Duński menedżer holenderskiego klubu PSV Eindhoven, Frank Arnesen, z lekkim zażenowaniem przyjmował gratulacje za sprowadzenie do Europy 18-letniego Ronaldo. – Czego tu gratulować. Na jego talencie poznałaby się nawet moja teściowa – wyjaśniał. Na wybitnie uzdolnionego piłkarza zwrócili też uwagę przedstawiciele firmy Nike, choć zaledwie rok wcześniej Ronaldo nie było nawet stać na zakup produkowanych przez amerykańskiego potentata piłkarskich butów.

Brazylijczyk przyjechał na Stary Kontynent w glorii mistrza świata. Ale poza złotym medalem nie mógł pochwalić się szczególnym wkładem w ten tytuł, bo podczas rozgrywanego w USA mundialu nie grał nawet minuty.
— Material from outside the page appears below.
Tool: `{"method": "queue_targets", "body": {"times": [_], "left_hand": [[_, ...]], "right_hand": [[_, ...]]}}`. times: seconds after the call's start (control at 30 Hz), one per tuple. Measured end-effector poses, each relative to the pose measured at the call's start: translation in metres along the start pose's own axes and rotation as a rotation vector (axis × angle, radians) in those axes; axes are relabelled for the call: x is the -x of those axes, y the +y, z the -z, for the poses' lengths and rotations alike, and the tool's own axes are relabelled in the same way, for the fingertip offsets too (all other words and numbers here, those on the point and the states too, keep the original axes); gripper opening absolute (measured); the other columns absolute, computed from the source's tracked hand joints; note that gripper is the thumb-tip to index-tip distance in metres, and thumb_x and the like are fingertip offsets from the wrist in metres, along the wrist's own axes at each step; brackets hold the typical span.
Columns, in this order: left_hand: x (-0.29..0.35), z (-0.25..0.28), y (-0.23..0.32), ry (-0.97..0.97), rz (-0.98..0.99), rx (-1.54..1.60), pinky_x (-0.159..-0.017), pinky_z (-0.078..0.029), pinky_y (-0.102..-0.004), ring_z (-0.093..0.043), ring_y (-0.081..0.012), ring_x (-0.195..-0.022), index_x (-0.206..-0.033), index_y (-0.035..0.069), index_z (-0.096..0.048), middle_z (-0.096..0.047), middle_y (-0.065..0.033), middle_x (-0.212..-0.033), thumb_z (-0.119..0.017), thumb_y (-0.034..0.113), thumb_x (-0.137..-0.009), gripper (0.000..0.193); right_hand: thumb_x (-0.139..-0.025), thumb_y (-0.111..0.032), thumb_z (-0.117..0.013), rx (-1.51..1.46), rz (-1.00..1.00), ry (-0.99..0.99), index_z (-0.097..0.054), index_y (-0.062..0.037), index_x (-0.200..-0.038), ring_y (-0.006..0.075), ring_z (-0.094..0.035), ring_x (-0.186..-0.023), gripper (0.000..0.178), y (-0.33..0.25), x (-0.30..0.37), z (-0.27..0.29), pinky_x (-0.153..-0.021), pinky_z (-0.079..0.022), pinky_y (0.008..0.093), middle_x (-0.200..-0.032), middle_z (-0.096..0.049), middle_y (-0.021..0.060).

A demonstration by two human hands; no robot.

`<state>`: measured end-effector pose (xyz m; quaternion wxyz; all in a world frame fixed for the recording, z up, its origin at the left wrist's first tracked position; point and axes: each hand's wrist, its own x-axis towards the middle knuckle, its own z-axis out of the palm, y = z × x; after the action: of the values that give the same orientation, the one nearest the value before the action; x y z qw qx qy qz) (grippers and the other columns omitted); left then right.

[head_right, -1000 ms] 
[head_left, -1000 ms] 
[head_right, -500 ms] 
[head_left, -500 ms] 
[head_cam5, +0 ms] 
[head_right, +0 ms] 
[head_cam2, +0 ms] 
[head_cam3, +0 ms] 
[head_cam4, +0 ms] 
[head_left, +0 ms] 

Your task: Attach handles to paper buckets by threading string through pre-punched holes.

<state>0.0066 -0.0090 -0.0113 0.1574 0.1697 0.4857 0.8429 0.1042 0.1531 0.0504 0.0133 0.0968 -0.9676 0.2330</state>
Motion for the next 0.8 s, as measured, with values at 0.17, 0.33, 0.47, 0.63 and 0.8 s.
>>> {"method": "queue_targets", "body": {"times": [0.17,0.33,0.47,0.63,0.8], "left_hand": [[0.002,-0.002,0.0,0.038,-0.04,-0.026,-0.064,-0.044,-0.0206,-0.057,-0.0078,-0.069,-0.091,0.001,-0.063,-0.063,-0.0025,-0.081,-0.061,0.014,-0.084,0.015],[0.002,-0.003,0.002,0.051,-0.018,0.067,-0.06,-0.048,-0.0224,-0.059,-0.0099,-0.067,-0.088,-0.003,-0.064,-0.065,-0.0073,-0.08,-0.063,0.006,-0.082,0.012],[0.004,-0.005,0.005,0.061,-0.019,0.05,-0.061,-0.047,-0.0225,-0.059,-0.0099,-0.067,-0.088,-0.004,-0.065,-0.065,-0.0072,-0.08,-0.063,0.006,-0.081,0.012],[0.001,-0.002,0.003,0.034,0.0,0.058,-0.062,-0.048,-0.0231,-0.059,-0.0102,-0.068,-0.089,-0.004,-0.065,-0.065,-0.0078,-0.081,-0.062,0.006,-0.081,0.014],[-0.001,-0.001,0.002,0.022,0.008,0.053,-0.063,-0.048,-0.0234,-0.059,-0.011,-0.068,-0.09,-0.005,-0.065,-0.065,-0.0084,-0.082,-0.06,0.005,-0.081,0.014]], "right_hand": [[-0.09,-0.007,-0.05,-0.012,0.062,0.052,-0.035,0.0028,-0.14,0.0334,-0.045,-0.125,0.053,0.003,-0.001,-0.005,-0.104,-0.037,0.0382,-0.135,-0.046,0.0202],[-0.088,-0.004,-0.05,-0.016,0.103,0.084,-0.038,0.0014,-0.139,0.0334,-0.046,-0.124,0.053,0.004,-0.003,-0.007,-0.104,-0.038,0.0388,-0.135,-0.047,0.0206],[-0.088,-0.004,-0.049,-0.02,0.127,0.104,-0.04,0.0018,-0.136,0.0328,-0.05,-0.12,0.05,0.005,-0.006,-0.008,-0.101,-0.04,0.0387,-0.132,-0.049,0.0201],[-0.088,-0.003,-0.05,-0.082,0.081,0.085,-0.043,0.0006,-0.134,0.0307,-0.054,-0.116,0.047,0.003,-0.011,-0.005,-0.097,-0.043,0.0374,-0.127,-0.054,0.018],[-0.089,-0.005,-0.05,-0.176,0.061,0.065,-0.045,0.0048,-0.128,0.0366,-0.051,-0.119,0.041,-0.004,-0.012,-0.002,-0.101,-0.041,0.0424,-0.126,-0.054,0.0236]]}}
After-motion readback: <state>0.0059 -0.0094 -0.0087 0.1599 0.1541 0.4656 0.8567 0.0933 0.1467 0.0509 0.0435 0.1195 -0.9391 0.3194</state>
Dziennikarze i kibice próbowali wymóc na ówczesnym selekcjonerze Carlosie Alberto Parreirze wstawienie Ronaldinho (tak nazywano wtedy nastolatka ze względu na obecność w brazylijskiej ekipie dwóch zawodników o nazwisku Ronaldo) do podstawowego składu, o szansę dla syna błagała też w telewizyjnym wywiadzie matka piłkarza. Parreira się jednak nie ugiął. Miał bowiem w składzie Bebeto i Romario. A poza tym broniły go wyniki.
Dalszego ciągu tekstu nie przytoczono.